··· Excerpted data ···
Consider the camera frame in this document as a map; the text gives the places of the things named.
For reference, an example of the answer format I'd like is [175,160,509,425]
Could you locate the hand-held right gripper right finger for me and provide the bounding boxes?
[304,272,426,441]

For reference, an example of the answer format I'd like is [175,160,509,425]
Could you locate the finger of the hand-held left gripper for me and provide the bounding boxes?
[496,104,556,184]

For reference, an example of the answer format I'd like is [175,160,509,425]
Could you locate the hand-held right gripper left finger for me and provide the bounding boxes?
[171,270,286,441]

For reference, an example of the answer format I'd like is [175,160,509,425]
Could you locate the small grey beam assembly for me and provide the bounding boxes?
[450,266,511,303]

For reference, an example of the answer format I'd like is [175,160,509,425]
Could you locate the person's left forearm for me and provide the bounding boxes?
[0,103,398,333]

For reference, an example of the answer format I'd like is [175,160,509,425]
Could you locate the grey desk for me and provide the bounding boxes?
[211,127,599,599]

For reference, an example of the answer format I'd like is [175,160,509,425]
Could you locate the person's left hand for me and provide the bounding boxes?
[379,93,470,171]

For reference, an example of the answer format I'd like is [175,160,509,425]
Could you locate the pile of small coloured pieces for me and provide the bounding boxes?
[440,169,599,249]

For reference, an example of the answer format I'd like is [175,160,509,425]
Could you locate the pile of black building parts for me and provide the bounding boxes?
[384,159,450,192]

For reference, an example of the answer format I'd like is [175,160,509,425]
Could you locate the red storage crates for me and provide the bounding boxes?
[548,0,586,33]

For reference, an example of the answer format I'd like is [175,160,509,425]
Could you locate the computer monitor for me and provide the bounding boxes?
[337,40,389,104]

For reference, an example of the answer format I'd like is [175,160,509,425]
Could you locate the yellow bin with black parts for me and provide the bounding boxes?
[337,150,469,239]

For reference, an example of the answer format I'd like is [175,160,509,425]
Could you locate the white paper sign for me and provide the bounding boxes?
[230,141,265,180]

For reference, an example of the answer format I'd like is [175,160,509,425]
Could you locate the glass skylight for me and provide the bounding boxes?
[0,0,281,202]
···
··· Excerpted data ···
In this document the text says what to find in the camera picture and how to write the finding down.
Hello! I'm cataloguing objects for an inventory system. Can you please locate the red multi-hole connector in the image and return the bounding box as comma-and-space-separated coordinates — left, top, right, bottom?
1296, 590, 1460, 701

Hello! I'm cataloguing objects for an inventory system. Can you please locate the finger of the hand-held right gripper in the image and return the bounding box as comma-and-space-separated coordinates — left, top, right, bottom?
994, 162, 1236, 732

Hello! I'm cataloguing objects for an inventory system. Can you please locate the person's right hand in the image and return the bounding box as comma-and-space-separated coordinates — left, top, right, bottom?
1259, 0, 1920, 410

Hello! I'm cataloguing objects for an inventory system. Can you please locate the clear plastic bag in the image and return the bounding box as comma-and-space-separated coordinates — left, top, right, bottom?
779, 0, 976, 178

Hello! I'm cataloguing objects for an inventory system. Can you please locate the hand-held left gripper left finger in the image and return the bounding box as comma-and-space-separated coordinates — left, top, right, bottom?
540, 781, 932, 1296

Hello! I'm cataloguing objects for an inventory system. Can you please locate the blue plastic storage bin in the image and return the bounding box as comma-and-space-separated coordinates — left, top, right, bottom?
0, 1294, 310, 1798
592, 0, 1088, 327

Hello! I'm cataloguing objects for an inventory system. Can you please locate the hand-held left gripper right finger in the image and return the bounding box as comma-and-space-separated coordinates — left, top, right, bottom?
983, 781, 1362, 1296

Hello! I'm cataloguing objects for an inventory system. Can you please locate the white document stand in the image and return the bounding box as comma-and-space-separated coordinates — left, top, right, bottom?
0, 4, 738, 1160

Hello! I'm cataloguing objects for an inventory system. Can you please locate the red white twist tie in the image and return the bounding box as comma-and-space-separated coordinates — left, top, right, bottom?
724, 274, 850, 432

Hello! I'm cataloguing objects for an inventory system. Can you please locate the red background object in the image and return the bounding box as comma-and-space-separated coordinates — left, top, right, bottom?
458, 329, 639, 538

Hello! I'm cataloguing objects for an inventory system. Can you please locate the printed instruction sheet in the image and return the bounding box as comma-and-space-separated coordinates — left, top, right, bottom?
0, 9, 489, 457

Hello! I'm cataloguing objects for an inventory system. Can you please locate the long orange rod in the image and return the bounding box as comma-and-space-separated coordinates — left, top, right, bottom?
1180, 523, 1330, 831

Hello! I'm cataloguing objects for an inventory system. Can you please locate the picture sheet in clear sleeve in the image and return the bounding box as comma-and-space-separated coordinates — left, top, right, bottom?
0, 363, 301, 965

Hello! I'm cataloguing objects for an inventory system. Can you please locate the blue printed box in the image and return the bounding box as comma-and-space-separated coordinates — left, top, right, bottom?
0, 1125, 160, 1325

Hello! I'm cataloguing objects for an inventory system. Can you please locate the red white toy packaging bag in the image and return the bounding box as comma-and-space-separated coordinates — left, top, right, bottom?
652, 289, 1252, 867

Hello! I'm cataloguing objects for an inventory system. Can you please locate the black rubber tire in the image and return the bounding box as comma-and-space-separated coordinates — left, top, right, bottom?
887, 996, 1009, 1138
···
§ Exercise
Search the entries for the string "text" and copy each line where it occurs.

§ Solution to this task
Consider the camera frame in this document as a map; the text gives the places of the things named.
In this document the text says what to find in the camera picture and how to write the finding down.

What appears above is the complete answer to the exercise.